Other side effects of this drug: Talk with your doctor right away if you have any of these signs of:

  • Infusion reaction
  • Bowel problems like black, tarry, or bloody stools; fever; mucus in stools; vomiting; vomiting blood; severe abdominal pain; constipation; or diarrhea
  • Liver problems like dark urine, fatigue, lack of appetite, nausea, abdominal pain, light-colored stools, vomiting, or yellow skin
  • Urinary tract infection like blood in the urine, burning or painful urination, passing a lot of urine, fever, lower abdominal pain, or pelvic pain
  • Severe pulmonary disorder like lung or breathing problems like trouble breathing, shortness of breath, or a cough that is new or worse
  • Kidney problems like unable to pass urine, blood in the urine, change in amount of urine passed, or weight gain
  • Stevens-Johnson syndrome/toxic epidermal necrolysis like red, swollen, blistered, or peeling skin (with or without fever); red or irritated eyes; or sores in mouth, throat, nose, or eyes
  • Thyroid, pituitary, or adrenal gland problems like mood changes, behavioral changes, weight changes, constipation, deeper voice, dizziness, passing out, cold sensation, severe fatigue, hair loss, persistent headache, or decreased sex drive
  • Pancreatitis like severe abdominal pain, severe back pain, severe nausea, or vomiting
  • Nervous system problems like mood changes, behavioral changes, confusion, fever, numbness or tingling in hands or feet, neck rigidity, sensitivity to light, or severe muscle weakness
  • Electrolyte problems like mood changes, confusion, muscle pain or weakness, abnormal heartbeat, seizures, lack of appetite, or severe nausea or vomiting
  • Severe cerebrovascular disease like change in strength on one side is greater than the other, trouble speaking or thinking, change in balance, or vision changes
  • Infection
  • Chest pain
  • Coughing up blood
  • Confusion
  • Severe back pain
  • Severe abdominal pain
  • Severe headache
  • Fast heartbeat
  • Abnormal heartbeat
  • Shortness of breath
  • Swelling of arms or legs
  • Severe loss of strength and energy
  • Bruising
  • Bleeding
  • Vision changes
  • Eye pain
  • Severe eye irritation
  • Signs of a significant reaction like wheezing; chest tightness; fever; itching; bad cough; blue skin color; seizures; or swelling of face, lips, tongue, or throat.

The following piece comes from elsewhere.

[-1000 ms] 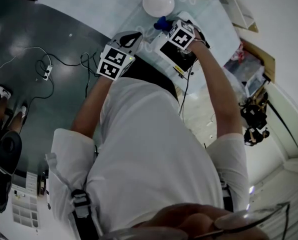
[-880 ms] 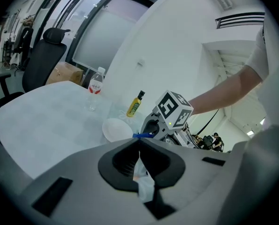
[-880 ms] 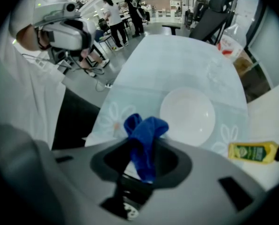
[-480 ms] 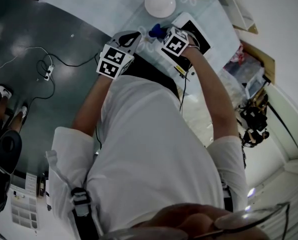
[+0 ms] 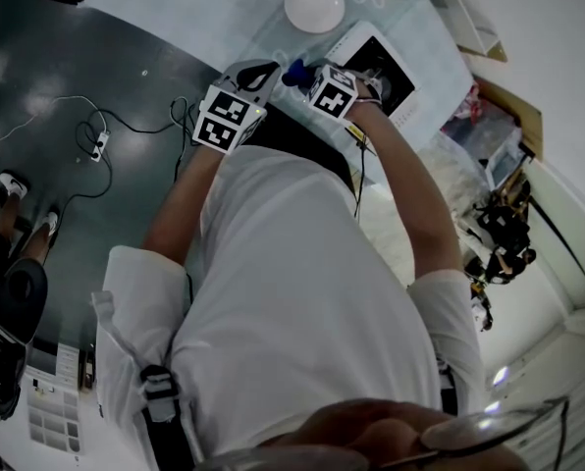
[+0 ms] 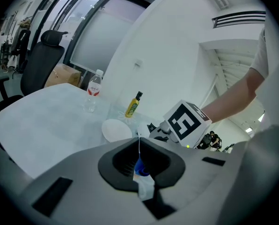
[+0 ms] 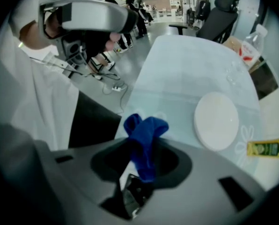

Note: This is not a comprehensive list of all side effects. Talk to your doctor if you have questions.

Consumer Information Use and Disclaimer: This information should not be used to decide whether or not to take this medicine or any other medicine. Only the healthcare provider has the knowledge and training to decide which medicines are right for a specific patient. This information does not endorse any medicine as safe, effective, or approved for treating any patient or health condition. This is only a brief summary of general information about this medicine. It does NOT include all information about the possible uses, directions, warnings, precautions, interactions, adverse effects, or risks that may apply to this medicine. This information is not specific medical advice and does not replace information you receive from the healthcare provider. You must talk with the healthcare provider for complete information about the risks and benefits of using this medicine.